A partir de todo lo que hemos comentado y sin olvidarnos del precio, y la ratio calidad/precio vamos a seleccionar y analizar de entre los procesadores que tenemos en el mercado actual, al mismo tiempo que tenemos en cuenta dos consejos más:

• Preparemos el gasto en nuestro procesador pensando en el presupuesto global, de manera que no unamos un gran procesador con un almacenamiento, unas memorias ram y/o una tarjeta gráfica de baja calidad. Pensemos en hacer un proyecto homogéneo
• Tengamos en cuenta que el overclocking no es para todo el mundo, por eso para obtener altas frecuencias de reloj en el procesador quizás sea mejor invertir en un procesador de calidad con el que además nos ahorraremos tempranas actualizaciones de hardware
• El primer dígito de los cuatro que vemos en la numeración del procesador se corresponde con la generación de la CPU, así Intel Core i7-9700K corresponde a la novena generación de Intel Core mientras que Ryzen 7 3700X pertenece a la generación Ryzen 3000.Es conveniente siempre, si es posible, adquirir un procesador de la última generación, aunque podamos encontrar en el mercado CPUs de generaciones anteriores, el ahorro puede no ser significativo frente a los avances en rendimiento y calidad, y de igual forma nos evitamos problemas de actualizaciones de bios o incluso, en Intel principalmente, tener que plantearse una renovación también de placa base en un cambio de generación de procesador.

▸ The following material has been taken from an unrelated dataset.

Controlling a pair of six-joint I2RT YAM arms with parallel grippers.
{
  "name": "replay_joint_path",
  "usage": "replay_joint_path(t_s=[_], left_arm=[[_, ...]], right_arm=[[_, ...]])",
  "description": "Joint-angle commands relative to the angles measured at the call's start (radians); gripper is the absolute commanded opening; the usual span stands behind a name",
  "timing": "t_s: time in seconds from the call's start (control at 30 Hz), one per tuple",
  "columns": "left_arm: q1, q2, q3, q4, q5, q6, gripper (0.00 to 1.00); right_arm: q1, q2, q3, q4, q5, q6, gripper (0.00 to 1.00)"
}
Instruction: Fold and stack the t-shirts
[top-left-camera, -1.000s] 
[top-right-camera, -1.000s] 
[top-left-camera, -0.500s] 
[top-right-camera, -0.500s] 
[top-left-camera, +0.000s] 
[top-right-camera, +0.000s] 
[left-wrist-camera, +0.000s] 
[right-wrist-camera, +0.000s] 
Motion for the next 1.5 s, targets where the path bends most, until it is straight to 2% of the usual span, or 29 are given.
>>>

• En cuanto al resto de los números que aparecen como identificativos de la CPU simplemente se corresponden con diferentes modelos dentro de esa línea, en los cuales un número superior representa procesadores con más cantidad de núcleos o que alcanzan una mayor frecuencia de reloj, desembocando todo ello en un mayor rendimiento del procesador. También podemos encontrarnos con una «K» al final de la numeración en una CPU de Intel y significa que ese modelo de procesador está desbloqueado para el overclocking. A diferencia de todos los procesadores Ryzen de AMD que son desbloqueados para overclocking y por tanto no los encontraremos con esa terminación, ya que no es necesaria. Lo que si encontraremos en los procesadores de AMD es una X al final de la numeración del modelo y esto significa que ese procesador alcanza velocidades de reloj más altas.